Impact Factor 3.138

The world's most-cited Neurosciences journals

Original Research ARTICLE Provisionally accepted The full-text will be published soon. Notify me

Front. Behav. Neurosci. | doi: 10.3389/fnbeh.2018.00322

Honeybees are Guided by Learned Elongated Ground Structures

 Randolf Menzel1*,  Lea Tison1,  Johannes Fischer-Nakai2,  James Cheeseman3, Konstantin Lehmann4,  Maria S. Balbuena5, Xiuxian Chen4,  Tim Landgraf6, Julian Petrasch6 and Uwe Greggers4
  • 1Neurobiology Unit, Freie Universität Berlin, Germany
  • 2Institute for Bee Science, Goethe University Frankfurt am Main, Germany
  • 3School of Biological Sciences, Faculty of Science, University of Auckland, New Zealand
  • 4Fachbereich Biologie, Chemie, Pharmazie, Freie Universität Berlin, Germany
  • 5Departamento de Química Biológica, Facultad de Ciencias Exactas y Naturales, Universidad de Buenos Aires, Argentina
  • 6Fachbereich Mathematik und Informatik, Freie Universität Berlin, Germany

Elongated landscape features like forest edges, rivers, roads or boundaries of fields are particularly salient landmarks for navigating animals. Here we ask how honeybees learn such structures and how they are used during their homing flights after being released at an unexpected location (catch-and-release paradigm). The experiments were performed in two landscapes that differed with respect to their overall structure: a rather feature-less landscape, and one rich in close and far distant landmarks. We tested three different forms of learning: learning during orientation flights, learning during training to a feeding site, and learning during homing flights after release at an unexpected site within the explored area. We found that bees use elongated ground structures, e.g. a field boundary separating two pastures close to the hive (experiment 1), an irrigation channel (experiment 2), a hedgerow along which the bees were trained (experiment 3), a gravel road close to the hive and the feeder (experiment 4), a path along an irrigation channel with its vegetation close to the feeder (experiment 5) and a gravel road along which bees performed their homing flights (experiment 6). Discrimination and generalization between the learned linear landmarks and similar ones in the test area depend on their object properties (irrigation channel, gravel road, hedgerow) and their compass orientation.

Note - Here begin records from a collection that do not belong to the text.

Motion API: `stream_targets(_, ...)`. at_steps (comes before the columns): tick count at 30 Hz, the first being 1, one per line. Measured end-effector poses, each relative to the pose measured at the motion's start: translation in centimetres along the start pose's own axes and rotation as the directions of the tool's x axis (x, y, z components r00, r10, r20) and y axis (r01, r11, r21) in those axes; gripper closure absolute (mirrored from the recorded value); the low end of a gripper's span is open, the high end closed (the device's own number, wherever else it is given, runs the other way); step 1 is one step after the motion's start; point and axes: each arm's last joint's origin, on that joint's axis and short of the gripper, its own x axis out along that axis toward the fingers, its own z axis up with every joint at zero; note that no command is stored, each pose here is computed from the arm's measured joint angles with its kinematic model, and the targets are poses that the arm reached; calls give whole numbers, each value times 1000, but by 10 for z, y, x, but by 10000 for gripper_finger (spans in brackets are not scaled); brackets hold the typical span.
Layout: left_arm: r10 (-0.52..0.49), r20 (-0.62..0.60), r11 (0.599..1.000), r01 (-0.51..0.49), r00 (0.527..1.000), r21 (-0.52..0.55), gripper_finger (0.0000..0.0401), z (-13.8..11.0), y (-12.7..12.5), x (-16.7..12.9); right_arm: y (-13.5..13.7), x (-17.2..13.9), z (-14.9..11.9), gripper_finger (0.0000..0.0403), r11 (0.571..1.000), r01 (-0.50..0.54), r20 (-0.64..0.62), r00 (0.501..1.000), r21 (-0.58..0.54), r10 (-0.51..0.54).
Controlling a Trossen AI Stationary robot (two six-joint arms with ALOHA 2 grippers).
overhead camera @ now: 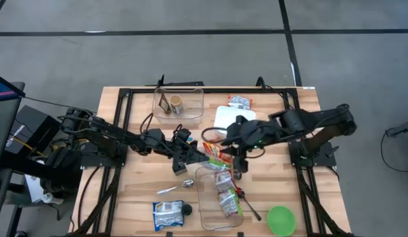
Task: Pick & Place Food Item
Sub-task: Put the green noodle pack into the bottom transparent bin
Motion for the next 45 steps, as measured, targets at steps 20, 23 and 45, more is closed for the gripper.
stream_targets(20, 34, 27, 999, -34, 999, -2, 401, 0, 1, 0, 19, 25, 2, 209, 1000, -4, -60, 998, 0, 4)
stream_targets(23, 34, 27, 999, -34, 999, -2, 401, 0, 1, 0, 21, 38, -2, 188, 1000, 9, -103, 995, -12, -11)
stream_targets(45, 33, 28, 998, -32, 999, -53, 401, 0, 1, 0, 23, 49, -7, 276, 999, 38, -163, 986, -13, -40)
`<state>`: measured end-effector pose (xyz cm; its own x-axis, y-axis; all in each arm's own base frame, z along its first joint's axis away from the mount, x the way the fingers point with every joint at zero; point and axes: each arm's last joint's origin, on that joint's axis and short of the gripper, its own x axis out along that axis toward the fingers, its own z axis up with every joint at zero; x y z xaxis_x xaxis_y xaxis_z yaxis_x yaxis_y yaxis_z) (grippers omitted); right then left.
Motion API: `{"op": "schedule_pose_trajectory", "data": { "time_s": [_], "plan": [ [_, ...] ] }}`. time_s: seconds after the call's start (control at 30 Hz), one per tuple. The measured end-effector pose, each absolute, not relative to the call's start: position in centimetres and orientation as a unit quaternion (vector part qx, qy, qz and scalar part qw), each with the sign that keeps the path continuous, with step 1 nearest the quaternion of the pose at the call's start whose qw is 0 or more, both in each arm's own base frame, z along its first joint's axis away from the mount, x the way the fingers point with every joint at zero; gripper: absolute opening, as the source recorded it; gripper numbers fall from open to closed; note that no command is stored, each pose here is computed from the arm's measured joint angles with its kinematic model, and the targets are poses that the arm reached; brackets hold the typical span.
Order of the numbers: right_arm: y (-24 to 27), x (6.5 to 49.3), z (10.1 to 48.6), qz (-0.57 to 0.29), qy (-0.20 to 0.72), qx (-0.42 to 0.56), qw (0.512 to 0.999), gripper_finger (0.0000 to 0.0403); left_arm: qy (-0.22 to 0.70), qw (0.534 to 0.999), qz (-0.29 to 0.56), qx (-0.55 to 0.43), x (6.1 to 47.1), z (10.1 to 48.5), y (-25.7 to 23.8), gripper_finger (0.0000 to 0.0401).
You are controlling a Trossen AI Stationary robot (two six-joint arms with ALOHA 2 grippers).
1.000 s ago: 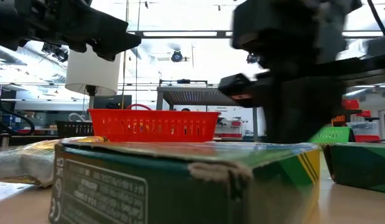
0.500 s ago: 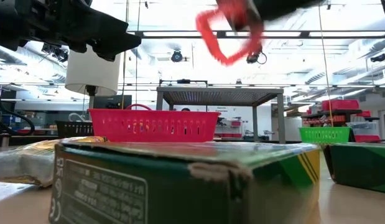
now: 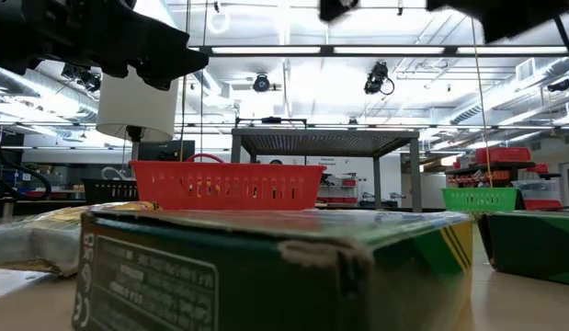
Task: Pick & Place Office Desk Supplies
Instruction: Put the orange spring keychain into the green bin
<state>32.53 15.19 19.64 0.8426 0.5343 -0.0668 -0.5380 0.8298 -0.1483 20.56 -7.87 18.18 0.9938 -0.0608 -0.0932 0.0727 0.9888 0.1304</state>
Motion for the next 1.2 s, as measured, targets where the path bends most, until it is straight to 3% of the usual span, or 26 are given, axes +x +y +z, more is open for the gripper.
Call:
{"op": "schedule_pose_trajectory", "data": {
  "time_s": [0.27,0.43,0.6,0.8,1.2],
  "plan": [
    [11.9,28.9,18.9,0.068,0.033,-0.068,0.995,0.0006,0.049,0.996,-0.033,0.069,20.6,18.0,-7.9,0.0250],
    [11.0,26.8,19.8,-0.108,0.032,-0.072,0.991,0.0006,0.048,0.996,-0.033,0.068,20.6,18.1,-7.9,0.0250],
    [10.8,25.3,20.7,-0.291,0.030,-0.072,0.953,0.0006,0.050,0.996,-0.034,0.069,20.6,18.0,-7.9,0.0250],
    [10.2,24.0,21.0,-0.495,0.061,-0.107,0.860,0.0006,0.051,0.996,-0.034,0.069,20.6,18.0,-7.9,0.0250],
    [4.8,24.7,19.6,-0.584,0.093,-0.127,0.796,0.0006,0.046,0.996,-0.035,0.067,20.6,18.1,-7.9,0.0250]
  ]
}}
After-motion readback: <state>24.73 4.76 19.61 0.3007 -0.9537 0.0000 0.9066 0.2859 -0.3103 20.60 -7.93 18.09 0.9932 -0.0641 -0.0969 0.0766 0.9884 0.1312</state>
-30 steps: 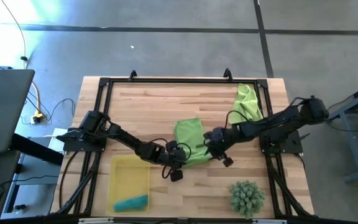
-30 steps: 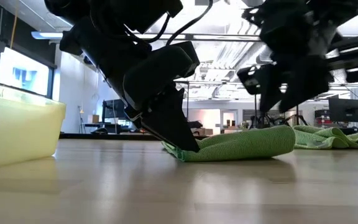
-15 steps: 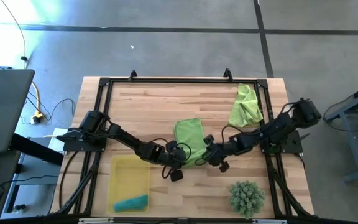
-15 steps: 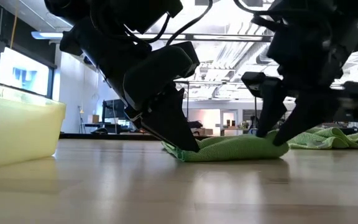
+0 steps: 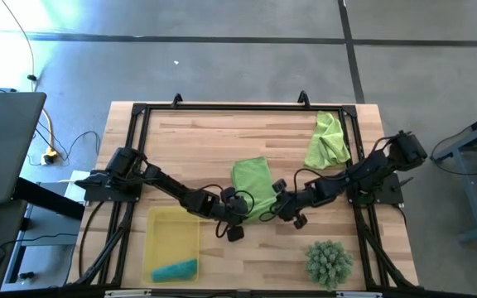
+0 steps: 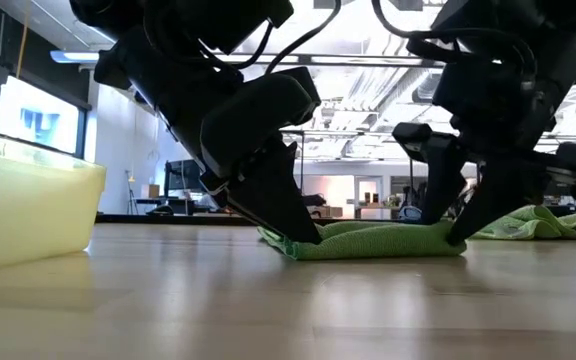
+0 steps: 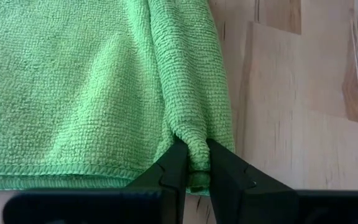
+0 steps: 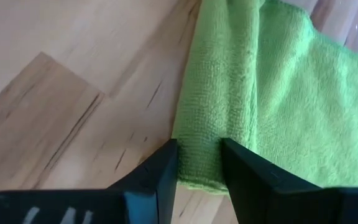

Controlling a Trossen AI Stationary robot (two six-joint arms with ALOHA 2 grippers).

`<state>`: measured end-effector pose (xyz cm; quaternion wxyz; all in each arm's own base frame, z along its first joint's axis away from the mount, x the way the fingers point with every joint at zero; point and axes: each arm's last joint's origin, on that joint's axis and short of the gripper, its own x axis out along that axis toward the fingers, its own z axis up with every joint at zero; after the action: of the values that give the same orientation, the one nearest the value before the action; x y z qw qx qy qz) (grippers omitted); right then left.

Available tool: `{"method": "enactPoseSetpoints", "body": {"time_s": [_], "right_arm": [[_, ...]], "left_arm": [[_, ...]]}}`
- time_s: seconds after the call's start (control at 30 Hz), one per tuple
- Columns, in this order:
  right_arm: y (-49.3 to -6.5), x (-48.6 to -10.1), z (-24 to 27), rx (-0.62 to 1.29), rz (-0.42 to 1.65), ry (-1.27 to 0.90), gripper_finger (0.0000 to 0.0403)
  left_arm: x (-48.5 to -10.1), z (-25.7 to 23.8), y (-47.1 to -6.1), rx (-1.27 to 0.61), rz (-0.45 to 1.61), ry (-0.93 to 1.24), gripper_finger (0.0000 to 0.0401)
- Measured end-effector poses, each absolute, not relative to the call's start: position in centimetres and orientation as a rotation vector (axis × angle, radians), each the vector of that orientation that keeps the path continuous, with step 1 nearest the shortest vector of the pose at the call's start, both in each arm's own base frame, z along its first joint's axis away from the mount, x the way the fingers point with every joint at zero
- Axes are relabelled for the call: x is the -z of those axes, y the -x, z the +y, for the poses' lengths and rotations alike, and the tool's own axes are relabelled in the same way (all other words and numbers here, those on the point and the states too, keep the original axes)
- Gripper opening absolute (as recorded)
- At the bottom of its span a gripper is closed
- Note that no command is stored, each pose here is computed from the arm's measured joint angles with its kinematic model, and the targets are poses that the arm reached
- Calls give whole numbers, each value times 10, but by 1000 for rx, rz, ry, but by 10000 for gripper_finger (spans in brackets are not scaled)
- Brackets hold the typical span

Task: Roll microfiber towels into tight, uniform cylinder then place into a basket
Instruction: Roll the green microfiber towel

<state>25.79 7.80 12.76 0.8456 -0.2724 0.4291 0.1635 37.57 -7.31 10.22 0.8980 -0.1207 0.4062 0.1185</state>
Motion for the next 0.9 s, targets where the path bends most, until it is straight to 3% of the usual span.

We conclude that elongated ground structures are embedded into multiple landscape features indicating that memory of these linear structures is one component of bee navigation. Elongated structures interact and compete with other references. Object identification is an important part of this process. The objects are characterized not only by their appearance but also by their alignment in the compass. Their salience is highest if both components are close to what had been learned. High similarity in appearance can compensate for (partial) compass misalignment, and vice versa.

Keywords: navigation,, sun compass, guiding landmarks, object recognition, ground structures, Compass alignment

Received: 27 Aug 2018; Accepted: 07 Dec 2018.

Edited by:

Martin Giurfa, UMR5169 Centre de Recherches sur la Cognition Animale (CRCA), France

Reviewed by:

Ryuichi Okada, Kobe University, Japan
Franck Ruffier, Aix-Marseille Université, France  

Copyright: © 2018 Menzel, Tison, Fischer-Nakai, Cheeseman, Lehmann, Balbuena, Chen, Landgraf, Petrasch and Greggers. This is an open-access article distributed under the terms of the Creative Commons Attribution License (CC BY). The use, distribution or reproduction in other forums is permitted, provided the original author(s) and the copyright owner(s) are credited and that the original publication in this journal is cited, in accordance with accepted academic practice. No use, distribution or reproduction is permitted which does not comply with these terms.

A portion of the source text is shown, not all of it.